Parsing comma-delimited numbers in C++

2020-04-21 05:18发布

问题:

I have a quick question for everyone. I'm trying to write a simple code to extract numbers form user input and save them to an int array, but I'm having a hard time wrapping my mind around how to make it work. The code shown below works well for single-digit numbers, but not so much for numbers with more than 1 digit.
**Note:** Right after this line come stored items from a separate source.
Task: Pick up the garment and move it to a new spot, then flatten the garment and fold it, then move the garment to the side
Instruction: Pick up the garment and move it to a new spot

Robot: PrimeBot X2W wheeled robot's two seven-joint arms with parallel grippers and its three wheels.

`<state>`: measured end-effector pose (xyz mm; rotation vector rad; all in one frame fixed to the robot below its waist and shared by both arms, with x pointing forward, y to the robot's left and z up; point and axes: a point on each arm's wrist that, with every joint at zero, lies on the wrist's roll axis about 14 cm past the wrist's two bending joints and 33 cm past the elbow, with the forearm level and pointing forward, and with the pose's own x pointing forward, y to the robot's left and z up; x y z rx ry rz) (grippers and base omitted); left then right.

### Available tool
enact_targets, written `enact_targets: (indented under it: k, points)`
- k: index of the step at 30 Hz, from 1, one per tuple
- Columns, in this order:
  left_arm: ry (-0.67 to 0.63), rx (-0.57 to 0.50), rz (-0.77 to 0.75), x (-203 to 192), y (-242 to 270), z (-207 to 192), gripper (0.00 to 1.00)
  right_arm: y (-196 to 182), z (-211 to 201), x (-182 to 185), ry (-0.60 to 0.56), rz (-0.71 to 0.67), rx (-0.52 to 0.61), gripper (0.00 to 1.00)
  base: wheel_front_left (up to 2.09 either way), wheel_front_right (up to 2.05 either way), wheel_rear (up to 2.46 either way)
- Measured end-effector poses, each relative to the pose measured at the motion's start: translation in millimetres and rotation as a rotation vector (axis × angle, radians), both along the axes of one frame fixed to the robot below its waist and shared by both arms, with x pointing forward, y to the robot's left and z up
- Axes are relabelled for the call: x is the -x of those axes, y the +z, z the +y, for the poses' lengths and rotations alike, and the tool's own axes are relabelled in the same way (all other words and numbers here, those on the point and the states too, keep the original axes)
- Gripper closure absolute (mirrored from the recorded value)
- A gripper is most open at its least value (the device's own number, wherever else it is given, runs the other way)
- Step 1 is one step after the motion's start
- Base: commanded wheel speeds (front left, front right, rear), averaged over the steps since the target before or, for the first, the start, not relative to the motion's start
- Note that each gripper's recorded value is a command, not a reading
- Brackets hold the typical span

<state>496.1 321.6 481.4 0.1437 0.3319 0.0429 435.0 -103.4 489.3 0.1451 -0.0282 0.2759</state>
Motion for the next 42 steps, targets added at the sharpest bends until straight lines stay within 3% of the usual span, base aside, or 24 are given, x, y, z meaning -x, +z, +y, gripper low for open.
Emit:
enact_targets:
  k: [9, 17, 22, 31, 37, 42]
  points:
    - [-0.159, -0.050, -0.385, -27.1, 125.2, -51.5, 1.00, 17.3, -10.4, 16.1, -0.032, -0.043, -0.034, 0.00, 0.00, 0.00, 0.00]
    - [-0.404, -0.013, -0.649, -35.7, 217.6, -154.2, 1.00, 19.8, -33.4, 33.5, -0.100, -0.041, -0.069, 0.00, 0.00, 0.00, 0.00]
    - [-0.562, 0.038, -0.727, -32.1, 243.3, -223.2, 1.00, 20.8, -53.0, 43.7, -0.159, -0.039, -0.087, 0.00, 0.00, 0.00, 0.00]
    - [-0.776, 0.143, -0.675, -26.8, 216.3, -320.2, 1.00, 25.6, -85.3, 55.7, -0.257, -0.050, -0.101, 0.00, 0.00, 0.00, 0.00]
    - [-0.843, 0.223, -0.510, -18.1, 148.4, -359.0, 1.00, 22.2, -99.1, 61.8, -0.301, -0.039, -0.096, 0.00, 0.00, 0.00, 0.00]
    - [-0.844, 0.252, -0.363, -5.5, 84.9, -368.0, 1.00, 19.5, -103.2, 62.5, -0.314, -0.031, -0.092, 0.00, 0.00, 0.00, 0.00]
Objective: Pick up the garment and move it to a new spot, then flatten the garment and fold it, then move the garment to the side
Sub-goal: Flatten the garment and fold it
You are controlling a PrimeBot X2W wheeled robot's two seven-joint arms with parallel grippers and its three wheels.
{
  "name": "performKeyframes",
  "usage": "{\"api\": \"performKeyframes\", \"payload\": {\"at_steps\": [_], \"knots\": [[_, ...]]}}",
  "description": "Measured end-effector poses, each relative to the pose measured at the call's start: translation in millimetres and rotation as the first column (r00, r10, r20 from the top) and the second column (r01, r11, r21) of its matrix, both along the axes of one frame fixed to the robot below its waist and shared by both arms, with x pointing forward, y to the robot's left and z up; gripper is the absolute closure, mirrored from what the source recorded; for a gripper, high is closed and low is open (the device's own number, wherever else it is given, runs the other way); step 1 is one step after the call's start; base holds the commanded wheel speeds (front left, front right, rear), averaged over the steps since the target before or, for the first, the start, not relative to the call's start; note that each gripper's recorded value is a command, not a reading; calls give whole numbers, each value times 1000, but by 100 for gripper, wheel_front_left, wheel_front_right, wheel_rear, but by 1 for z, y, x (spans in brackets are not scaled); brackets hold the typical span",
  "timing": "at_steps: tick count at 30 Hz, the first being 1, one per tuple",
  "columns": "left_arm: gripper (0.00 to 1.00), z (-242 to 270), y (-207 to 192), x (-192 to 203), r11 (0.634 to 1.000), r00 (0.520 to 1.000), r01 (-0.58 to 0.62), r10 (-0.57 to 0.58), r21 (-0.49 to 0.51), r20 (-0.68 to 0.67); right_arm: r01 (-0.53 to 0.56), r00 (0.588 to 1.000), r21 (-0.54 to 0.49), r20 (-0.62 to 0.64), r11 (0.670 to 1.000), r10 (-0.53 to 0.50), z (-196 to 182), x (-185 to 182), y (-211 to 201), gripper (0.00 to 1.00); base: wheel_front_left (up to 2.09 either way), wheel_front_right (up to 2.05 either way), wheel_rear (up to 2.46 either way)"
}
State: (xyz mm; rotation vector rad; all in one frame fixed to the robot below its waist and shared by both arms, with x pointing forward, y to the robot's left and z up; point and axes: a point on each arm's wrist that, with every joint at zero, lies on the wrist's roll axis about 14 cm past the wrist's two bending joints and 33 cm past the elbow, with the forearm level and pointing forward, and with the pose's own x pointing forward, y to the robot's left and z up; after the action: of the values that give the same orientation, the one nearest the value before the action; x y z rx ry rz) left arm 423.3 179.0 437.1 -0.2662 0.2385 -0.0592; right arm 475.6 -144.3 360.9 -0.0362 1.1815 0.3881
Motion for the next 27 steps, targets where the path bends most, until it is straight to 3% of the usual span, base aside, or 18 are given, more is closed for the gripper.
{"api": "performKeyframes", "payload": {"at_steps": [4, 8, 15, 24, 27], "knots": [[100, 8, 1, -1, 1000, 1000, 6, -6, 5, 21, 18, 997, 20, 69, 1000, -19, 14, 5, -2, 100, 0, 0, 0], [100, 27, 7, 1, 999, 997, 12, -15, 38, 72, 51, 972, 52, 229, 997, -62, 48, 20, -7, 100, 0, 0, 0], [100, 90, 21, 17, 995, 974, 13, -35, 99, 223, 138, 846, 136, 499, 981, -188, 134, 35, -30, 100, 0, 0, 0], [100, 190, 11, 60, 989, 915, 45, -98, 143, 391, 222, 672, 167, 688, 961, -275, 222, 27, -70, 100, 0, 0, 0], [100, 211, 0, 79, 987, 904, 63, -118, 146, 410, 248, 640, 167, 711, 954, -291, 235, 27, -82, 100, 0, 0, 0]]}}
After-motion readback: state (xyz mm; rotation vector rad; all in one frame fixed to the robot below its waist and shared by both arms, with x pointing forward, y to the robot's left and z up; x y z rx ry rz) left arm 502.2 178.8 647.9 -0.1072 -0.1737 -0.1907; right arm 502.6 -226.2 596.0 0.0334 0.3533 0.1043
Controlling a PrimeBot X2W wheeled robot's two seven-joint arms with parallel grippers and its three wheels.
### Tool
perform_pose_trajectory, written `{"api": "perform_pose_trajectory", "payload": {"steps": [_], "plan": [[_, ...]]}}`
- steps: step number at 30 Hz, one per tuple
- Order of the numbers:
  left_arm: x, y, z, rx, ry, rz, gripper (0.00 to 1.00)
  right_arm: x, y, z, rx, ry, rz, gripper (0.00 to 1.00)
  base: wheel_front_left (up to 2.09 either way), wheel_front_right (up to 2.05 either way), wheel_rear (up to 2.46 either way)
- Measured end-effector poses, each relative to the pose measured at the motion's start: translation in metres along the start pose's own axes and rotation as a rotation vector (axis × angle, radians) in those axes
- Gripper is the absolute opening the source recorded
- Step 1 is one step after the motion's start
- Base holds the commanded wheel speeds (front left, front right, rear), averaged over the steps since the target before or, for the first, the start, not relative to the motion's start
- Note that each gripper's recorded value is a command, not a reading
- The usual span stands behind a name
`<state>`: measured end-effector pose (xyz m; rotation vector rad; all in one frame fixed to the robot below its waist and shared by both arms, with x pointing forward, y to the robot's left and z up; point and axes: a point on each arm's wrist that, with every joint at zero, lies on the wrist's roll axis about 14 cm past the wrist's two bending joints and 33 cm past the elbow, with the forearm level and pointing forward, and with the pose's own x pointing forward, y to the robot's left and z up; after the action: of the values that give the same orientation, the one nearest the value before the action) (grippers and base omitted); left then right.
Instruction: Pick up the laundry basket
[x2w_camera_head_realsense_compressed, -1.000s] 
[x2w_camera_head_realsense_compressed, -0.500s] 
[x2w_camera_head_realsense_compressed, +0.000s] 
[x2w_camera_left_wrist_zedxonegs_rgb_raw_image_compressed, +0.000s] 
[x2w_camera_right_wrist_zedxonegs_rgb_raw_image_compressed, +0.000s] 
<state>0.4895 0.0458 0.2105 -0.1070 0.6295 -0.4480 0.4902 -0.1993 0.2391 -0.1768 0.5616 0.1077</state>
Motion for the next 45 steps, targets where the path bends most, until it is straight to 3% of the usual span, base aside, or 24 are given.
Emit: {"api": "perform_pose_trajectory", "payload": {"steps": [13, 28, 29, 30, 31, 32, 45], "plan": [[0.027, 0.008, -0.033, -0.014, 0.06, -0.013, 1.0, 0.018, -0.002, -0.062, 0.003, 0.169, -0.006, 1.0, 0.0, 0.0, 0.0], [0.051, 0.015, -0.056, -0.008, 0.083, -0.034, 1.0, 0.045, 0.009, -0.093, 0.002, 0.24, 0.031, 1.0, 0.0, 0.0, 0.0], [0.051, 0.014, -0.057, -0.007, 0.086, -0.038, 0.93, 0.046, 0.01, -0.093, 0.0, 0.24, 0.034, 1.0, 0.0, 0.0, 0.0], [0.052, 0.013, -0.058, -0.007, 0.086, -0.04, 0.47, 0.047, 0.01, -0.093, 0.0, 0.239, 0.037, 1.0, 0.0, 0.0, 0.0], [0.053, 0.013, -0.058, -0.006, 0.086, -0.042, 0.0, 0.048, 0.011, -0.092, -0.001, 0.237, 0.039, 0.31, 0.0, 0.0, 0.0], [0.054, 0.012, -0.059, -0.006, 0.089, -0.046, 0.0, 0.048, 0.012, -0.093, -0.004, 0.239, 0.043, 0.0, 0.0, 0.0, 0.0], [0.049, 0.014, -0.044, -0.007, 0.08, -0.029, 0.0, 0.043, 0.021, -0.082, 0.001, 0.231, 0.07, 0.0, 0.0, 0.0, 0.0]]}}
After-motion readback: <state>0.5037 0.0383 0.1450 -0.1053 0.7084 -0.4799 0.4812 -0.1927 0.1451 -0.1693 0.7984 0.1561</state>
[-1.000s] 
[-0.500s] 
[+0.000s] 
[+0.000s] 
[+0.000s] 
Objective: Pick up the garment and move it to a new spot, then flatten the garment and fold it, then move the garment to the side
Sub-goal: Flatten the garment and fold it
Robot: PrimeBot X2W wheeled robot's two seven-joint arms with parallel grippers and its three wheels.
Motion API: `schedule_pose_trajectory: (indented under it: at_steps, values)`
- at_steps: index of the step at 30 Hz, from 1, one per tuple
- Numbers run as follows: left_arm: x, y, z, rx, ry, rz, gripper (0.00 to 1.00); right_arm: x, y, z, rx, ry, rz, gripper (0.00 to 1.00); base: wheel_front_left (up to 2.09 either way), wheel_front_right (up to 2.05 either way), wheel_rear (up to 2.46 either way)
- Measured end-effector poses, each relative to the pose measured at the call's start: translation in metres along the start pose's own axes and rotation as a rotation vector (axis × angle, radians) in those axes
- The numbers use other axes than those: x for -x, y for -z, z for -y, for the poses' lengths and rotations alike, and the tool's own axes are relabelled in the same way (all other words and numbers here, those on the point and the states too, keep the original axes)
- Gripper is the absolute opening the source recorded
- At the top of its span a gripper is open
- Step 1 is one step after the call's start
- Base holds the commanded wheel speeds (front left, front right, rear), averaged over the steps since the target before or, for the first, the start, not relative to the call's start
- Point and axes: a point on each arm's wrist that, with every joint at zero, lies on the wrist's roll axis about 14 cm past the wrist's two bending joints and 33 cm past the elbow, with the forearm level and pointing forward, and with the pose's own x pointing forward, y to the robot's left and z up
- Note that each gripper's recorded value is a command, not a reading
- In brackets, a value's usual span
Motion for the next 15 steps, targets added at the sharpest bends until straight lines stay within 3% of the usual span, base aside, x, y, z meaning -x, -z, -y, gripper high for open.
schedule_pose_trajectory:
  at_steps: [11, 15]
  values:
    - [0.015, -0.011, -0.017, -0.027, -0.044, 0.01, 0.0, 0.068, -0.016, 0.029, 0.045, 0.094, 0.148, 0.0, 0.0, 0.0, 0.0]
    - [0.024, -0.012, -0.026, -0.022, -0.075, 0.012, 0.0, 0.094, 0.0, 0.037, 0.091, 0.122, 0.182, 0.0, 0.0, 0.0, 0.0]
For instance, if user enters: 1,2,3,4,50,60 here is what I get:

Enter numbers (must be comma delimited): 1,2,3,4,50,60
My numbers are: 12345060
My parsed numbers are: 1
My parsed numbers are: 2
My parsed numbers are: 3
My parsed numbers are: 4
My parsed numbers are: 5
My parsed numbers are: 0

Question: how can I modify this simple piece of code to accurately capture numbers with more than 1 digit? Thanks in advance!!

#include <iostream>
#include <iomanip>
#include <string>
#include <sstream>
using namespace std;


// set up some variables
int numbers[100];


int main() {

// Enter numbers (comma delimited). Ex: 1,2,3,4,50,60<return>
cout << endl << endl << "Enter numbers (must be comma delimited): ";

string nums_in;
getline(cin, nums_in);
nums_in.erase(remove(nums_in.begin(), nums_in.end(), ','), nums_in.end());  // remove the unwanted commas

cout << "My numbers are: " << nums_in << endl;


// convert each char into int
for (int o = 0; o < 6; o++) {
    istringstream buf(nums_in.substr(o,1));
    buf >> numbers[o];
    cout << "My parsed numbers are: " << numbers[o] << endl;
}
cout << endl << endl;

cout << "Done." << endl;
return 0;

}

回答1:

In your program, you first remove the "unwanted" commas in the input string and then run into the problem that you cannot distinguish the numbers in the input line any more. So it seems as if these commas are not unwanted after all. The solution is to parse the string step by step without removing the commas first, as you need them to split up the input string. Here is an example.

#include <iostream>
#include <iomanip>
#include <string>
#include <sstream>
#include <vector>

int main() {

    // Enter numbers (comma delimited). Ex: 1,2,3,4,50,60<return>
    std::cout << std::endl << std::endl << "Enter numbers (must be comma delimited): ";
    std::string nums_in;
    std::getline(std::cin, nums_in);

    // Now parse
    std::vector<int> data;
    std::istringstream buf(nums_in);
    while (!buf.eof()) {
        int this_number;
        buf >> this_number;
        if (buf.bad()) {
            std::cerr << "Number formatting error!\n";
            return 1;
        }
        data.push_back(this_number);
        char comma = 0;
        buf >> comma;
        if (!buf.eof()) {
            if (buf.fail()) {
                std::cerr << "Could not read comma.\n";
                return 1;
            }
            if (comma!=',') {
                std::cerr << "Found no comma but '" << comma << "' instead !\n";
                return 1;
            }
        }
    }

    std::cout << "My numbers are:";
    for (auto a : data) {
        std::cout << " " << a;
    }
    std::cout << std::endl;

    std::cout << "Done." << std::endl;
    return 0;
}

Note that I did not use "using namespace std;" as it is considered to be bad style. Also, I used a C++11 feature for printing out the values and used a vector to store the numbers - in your code, typing in a line with 200 numbers would lead to a crash (or other bad behavior). Finally, the parsing error handling is not yet complete. Making it complete and correct is left as an exercise. An alternative to the istringstream-based approach would be to first split the line by the commas and then to read all numbers separately using istringstreams.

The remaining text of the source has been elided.